Goal of the exercise. Each line of the listing below must be set down exactly.

---*---

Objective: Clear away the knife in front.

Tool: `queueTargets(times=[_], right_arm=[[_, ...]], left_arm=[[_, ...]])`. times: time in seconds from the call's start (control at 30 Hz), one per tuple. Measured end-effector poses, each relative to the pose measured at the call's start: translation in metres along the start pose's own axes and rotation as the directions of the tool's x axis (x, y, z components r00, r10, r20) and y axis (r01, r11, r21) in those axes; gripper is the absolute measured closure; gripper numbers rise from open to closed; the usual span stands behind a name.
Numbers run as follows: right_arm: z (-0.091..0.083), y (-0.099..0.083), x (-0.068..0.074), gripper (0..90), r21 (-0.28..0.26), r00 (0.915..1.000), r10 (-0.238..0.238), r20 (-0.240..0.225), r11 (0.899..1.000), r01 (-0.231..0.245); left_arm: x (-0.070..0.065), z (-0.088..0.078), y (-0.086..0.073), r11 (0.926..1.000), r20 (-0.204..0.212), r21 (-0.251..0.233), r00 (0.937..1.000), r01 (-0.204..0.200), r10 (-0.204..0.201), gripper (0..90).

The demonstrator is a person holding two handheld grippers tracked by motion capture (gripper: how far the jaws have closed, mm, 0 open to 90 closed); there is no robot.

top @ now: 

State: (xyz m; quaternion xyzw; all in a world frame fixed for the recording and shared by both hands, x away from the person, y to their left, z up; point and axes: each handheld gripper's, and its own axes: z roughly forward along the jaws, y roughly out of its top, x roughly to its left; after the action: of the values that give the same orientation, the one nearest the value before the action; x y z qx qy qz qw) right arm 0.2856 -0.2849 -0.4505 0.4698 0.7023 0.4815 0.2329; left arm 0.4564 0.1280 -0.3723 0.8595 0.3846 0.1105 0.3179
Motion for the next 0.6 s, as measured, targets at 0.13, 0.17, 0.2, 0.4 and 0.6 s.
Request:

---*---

Finished task.
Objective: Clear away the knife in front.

Tool: `queueTargets(times=[_], right_arm=[[_, ...]], left_arm=[[_, ...]])`. times: time in seconds from the call's start (control at 30 Hz), one per tuple. Measured end-effector poses, each relative to the pose measured at the call's start: translation in metres along the start pose's own axes and rotation as the directions of the tool's x axis (x, y, z components r00, r10, r20) and y axis (r01, r11, r21) in those axes; gripper is the absolute measured closure; gripper numbers rise from open to closed; the usual span stands behind a name.
Numbers run as follows: right_arm: z (-0.091..0.083), y (-0.099..0.083), x (-0.068..0.074), gripper (0..90), r21 (-0.28..0.26), r00 (0.915..1.000), r10 (-0.238..0.238), r20 (-0.240..0.225), r11 (0.899..1.000), r01 (-0.231..0.245); left_arm: x (-0.070..0.065), z (-0.088..0.078), y (-0.086..0.073), r11 (0.926..1.000), r20 (-0.204..0.212), r21 (-0.251..0.233), r00 (0.937..1.000), r01 (-0.204..0.200), r10 (-0.204..0.201), gripper (0..90).

The demonstrator is a person holding two handheld grippers tracked by motion capture (gripper: how far the jaws have closed, mm, 0 open to 90 closed); there is no robot.

top @ now: 

State: (xyz m; quaternion xyzw; all in a world frame fixed for the recording and shared by both hands, x away from the person, y to their left, z up; point and axes: each handheld gripper's, and its own axes: z roughly forward along the jaws, y roughly out of its top, x roughly to its left; after the action: of the values that give the same orientation, the one nearest the value before the action; x y z qx qy qz qw) right arm 0.2856 -0.2849 -0.4505 0.4698 0.7023 0.4815 0.2329; left arm 0.4564 0.1280 -0.3723 0.8595 0.3846 0.1105 0.3179
Motion for the next 0.6 s, as measured, targets at 0.13, 0.17, 0.2, 0.4 and 0.6 s.
Request:

The output is complete.